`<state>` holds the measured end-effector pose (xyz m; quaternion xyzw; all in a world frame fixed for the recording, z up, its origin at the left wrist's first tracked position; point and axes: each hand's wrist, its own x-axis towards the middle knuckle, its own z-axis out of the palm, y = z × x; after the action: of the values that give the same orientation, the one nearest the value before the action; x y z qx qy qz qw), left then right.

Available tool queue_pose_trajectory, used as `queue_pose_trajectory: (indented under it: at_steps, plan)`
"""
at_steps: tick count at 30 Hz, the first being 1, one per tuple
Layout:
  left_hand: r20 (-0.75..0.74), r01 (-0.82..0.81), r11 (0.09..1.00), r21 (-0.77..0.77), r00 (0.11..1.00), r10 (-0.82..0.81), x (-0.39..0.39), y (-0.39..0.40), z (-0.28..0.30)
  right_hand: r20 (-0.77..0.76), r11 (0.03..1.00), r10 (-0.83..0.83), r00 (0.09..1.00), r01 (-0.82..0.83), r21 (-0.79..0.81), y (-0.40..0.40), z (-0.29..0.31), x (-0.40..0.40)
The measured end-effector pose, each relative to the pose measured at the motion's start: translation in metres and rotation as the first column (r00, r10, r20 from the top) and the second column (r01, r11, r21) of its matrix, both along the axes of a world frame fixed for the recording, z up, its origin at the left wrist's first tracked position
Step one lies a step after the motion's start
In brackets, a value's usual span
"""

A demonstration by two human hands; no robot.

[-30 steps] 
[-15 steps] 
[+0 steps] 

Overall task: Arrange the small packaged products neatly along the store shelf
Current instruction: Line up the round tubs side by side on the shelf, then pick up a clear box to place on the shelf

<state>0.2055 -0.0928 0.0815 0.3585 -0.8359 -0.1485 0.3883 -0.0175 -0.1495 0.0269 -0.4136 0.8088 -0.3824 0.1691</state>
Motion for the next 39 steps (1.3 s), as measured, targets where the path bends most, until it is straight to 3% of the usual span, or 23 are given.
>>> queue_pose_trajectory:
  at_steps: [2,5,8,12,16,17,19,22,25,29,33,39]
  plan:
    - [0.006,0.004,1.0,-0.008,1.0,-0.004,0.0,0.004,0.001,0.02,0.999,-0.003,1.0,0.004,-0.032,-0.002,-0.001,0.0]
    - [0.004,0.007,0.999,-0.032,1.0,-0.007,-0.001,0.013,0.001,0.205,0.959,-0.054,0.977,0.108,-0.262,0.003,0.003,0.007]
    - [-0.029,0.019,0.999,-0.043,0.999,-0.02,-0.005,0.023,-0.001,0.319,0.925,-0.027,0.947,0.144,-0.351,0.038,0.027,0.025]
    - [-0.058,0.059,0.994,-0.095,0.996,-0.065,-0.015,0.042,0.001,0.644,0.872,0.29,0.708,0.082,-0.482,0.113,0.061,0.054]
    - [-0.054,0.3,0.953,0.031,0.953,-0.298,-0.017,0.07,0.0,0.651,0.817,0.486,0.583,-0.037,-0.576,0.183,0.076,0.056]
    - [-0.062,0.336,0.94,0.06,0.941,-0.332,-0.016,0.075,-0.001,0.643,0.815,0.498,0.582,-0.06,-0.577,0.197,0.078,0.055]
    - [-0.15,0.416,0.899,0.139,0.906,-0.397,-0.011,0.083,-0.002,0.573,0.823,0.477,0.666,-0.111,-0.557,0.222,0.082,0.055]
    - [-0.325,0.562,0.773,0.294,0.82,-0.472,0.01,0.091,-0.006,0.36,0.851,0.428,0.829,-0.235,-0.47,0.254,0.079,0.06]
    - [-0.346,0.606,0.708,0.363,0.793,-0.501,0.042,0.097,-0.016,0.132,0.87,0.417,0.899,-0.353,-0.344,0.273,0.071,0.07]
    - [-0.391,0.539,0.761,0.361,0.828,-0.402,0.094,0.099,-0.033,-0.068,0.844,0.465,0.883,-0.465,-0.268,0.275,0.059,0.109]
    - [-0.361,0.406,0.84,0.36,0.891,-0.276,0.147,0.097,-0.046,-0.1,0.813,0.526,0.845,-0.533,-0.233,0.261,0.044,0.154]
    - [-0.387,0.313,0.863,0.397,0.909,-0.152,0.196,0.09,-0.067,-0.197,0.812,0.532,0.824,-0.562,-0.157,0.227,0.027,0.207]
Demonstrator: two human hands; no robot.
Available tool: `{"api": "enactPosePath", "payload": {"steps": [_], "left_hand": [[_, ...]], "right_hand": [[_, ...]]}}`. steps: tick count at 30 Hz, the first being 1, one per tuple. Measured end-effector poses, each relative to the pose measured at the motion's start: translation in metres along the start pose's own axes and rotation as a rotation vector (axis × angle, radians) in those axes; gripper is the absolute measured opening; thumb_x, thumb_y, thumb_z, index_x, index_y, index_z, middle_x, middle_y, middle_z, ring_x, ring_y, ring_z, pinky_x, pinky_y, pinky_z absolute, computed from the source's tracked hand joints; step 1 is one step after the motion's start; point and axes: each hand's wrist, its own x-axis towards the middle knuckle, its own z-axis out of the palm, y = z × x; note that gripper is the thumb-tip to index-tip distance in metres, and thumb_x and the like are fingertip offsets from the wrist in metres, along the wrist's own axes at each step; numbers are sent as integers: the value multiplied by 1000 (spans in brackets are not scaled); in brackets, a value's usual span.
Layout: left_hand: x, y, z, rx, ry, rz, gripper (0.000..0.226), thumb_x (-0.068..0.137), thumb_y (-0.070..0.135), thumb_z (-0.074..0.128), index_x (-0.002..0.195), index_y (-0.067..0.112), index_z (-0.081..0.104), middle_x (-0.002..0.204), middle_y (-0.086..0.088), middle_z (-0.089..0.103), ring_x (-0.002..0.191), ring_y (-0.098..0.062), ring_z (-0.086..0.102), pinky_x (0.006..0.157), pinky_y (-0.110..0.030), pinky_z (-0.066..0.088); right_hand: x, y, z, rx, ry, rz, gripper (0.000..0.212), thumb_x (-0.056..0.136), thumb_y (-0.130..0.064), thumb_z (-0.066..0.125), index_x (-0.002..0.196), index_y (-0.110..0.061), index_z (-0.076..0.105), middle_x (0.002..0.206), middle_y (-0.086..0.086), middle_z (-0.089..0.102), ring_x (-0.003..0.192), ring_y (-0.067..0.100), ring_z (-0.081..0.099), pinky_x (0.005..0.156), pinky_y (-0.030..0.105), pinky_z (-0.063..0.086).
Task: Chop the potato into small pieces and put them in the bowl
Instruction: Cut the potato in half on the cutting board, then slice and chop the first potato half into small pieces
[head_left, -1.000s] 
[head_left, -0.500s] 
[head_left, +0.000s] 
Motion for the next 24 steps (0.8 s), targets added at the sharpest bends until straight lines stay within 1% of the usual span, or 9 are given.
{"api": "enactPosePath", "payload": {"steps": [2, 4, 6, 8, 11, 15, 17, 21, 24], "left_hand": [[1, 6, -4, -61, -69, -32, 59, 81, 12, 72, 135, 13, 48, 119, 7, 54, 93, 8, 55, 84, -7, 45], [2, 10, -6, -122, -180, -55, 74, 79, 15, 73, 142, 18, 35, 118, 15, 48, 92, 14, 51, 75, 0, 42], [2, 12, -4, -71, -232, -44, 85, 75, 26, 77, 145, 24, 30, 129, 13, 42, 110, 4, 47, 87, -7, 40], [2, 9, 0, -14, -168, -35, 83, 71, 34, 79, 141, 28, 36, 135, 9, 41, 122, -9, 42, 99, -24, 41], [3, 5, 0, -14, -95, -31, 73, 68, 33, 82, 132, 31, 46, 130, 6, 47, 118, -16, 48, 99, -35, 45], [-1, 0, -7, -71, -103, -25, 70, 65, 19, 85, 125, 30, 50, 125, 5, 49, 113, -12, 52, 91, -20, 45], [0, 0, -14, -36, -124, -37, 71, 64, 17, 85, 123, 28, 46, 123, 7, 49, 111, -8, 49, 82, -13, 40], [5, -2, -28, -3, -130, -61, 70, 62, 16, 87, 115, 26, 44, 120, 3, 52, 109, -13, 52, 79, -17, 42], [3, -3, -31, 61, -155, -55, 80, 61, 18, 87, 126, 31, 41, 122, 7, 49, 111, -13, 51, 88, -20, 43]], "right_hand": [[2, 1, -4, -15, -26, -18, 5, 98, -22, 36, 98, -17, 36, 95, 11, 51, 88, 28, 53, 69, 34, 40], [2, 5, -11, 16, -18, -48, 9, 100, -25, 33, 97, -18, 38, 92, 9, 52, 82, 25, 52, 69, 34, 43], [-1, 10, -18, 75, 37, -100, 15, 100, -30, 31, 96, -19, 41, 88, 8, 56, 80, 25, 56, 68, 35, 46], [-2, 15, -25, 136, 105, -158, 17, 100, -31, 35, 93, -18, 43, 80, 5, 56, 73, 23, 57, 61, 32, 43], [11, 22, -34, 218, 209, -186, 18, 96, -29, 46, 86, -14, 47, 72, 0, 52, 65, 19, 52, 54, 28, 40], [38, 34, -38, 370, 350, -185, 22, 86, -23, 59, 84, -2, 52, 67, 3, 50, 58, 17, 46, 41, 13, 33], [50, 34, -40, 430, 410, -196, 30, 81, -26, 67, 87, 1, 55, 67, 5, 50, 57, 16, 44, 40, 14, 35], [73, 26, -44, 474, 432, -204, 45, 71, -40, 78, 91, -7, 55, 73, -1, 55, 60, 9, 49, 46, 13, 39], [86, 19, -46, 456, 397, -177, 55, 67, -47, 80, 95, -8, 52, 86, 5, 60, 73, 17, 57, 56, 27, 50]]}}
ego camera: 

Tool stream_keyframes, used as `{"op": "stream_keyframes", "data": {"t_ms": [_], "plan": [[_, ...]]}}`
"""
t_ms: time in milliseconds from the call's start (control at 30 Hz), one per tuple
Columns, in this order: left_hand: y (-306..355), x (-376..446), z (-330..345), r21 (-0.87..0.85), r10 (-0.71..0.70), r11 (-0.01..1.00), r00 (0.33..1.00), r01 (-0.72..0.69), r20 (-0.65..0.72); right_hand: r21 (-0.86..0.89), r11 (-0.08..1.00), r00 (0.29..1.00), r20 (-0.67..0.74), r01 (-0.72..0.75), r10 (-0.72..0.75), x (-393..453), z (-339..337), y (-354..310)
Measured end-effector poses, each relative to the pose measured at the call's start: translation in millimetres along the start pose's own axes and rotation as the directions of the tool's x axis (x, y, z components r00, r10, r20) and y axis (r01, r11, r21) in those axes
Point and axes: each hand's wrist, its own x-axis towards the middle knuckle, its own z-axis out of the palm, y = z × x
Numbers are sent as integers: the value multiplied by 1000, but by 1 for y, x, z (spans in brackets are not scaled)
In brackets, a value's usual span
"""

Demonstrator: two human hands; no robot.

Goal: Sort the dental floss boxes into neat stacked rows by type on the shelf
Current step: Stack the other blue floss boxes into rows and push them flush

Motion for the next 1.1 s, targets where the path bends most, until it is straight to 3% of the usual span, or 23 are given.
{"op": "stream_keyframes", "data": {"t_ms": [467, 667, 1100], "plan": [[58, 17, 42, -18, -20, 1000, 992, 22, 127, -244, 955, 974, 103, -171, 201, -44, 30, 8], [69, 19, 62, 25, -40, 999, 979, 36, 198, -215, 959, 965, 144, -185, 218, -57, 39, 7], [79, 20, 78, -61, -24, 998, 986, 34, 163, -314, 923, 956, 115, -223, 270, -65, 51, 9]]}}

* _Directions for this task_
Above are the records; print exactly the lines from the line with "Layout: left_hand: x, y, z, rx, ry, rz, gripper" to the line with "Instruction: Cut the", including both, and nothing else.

* _Answer space_
Layout: left_hand: x, y, z, rx, ry, rz, gripper (0.000..0.226), thumb_x (-0.068..0.137), thumb_y (-0.070..0.135), thumb_z (-0.074..0.128), index_x (-0.002..0.195), index_y (-0.067..0.112), index_z (-0.081..0.104), middle_x (-0.002..0.204), middle_y (-0.086..0.088), middle_z (-0.089..0.103), ring_x (-0.002..0.191), ring_y (-0.098..0.062), ring_z (-0.086..0.102), pinky_x (0.006..0.157), pinky_y (-0.110..0.030), pinky_z (-0.066..0.088); right_hand: x, y, z, rx, ry, rz, gripper (0.000..0.212), thumb_x (-0.056..0.136), thumb_y (-0.130..0.064), thumb_z (-0.066..0.125), index_x (-0.002..0.196), index_y (-0.110..0.061), index_z (-0.076..0.105), middle_x (0.002..0.206), middle_y (-0.086..0.086), middle_z (-0.089..0.102), ring_x (-0.003..0.192), ring_y (-0.067..0.100), ring_z (-0.081..0.099), pinky_x (0.005..0.156), pinky_y (-0.030..0.105), pinky_z (-0.063..0.086).
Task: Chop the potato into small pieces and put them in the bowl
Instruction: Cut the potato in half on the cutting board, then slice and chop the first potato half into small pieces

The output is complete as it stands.